Stored data
--------

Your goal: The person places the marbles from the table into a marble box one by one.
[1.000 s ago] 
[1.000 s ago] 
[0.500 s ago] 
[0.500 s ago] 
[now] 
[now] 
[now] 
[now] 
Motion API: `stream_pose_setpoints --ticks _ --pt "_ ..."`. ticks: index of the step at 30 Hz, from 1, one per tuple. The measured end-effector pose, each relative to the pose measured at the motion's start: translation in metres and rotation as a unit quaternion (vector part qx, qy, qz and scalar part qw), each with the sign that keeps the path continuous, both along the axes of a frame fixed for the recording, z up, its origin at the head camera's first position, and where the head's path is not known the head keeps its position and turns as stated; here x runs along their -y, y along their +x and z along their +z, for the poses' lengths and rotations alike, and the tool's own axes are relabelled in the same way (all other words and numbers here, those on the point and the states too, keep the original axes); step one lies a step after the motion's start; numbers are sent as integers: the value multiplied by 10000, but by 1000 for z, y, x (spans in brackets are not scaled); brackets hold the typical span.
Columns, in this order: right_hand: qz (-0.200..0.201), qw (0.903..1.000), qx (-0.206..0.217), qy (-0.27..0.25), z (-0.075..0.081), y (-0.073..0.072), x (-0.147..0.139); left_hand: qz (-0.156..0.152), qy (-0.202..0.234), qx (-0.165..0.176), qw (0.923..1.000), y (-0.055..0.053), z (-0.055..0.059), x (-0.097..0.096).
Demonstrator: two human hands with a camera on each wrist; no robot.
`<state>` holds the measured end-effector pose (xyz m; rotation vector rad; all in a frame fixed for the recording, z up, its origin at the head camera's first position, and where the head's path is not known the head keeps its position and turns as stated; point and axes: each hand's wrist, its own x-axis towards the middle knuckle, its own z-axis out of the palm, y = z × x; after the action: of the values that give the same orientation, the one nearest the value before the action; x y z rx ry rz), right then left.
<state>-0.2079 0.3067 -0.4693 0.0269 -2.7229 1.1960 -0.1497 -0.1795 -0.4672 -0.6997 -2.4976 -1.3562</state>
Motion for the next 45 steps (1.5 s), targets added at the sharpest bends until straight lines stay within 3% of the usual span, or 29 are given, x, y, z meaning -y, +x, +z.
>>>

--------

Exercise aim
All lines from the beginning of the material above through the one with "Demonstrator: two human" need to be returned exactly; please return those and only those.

Answer to this exercise
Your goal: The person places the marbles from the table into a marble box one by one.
[1.000 s ago] 
[1.000 s ago] 
[0.500 s ago] 
[0.500 s ago] 
[now] 
[now] 
[now] 
[now] 
Motion API: `stream_pose_setpoints --ticks _ --pt "_ ..."`. ticks: index of the step at 30 Hz, from 1, one per tuple. The measured end-effector pose, each relative to the pose measured at the motion's start: translation in metres and rotation as a unit quaternion (vector part qx, qy, qz and scalar part qw), each with the sign that keeps the path continuous, both along the axes of a frame fixed for the recording, z up, its origin at the head camera's first position, and where the head's path is not known the head keeps its position and turns as stated; here x runs along their -y, y along their +x and z along their +z, for the poses' lengths and rotations alike, and the tool's own axes are relabelled in the same way (all other words and numbers here, those on the point and the states too, keep the original axes); step one lies a step after the motion's start; numbers are sent as integers: the value multiplied by 10000, but by 1000 for z, y, x (spans in brackets are not scaled); brackets hold the typical span.
Columns, in this order: right_hand: qz (-0.200..0.201), qw (0.903..1.000), qx (-0.206..0.217), qy (-0.27..0.25), z (-0.075..0.081), y (-0.073..0.072), x (-0.147..0.139); left_hand: qz (-0.156..0.152), qy (-0.202..0.234), qx (-0.165..0.176), qw (0.923..1.000), y (-0.055..0.053), z (-0.055..0.059), x (-0.097..0.096).
Demonstrator: two human hands with a camera on each wrist; no robot.

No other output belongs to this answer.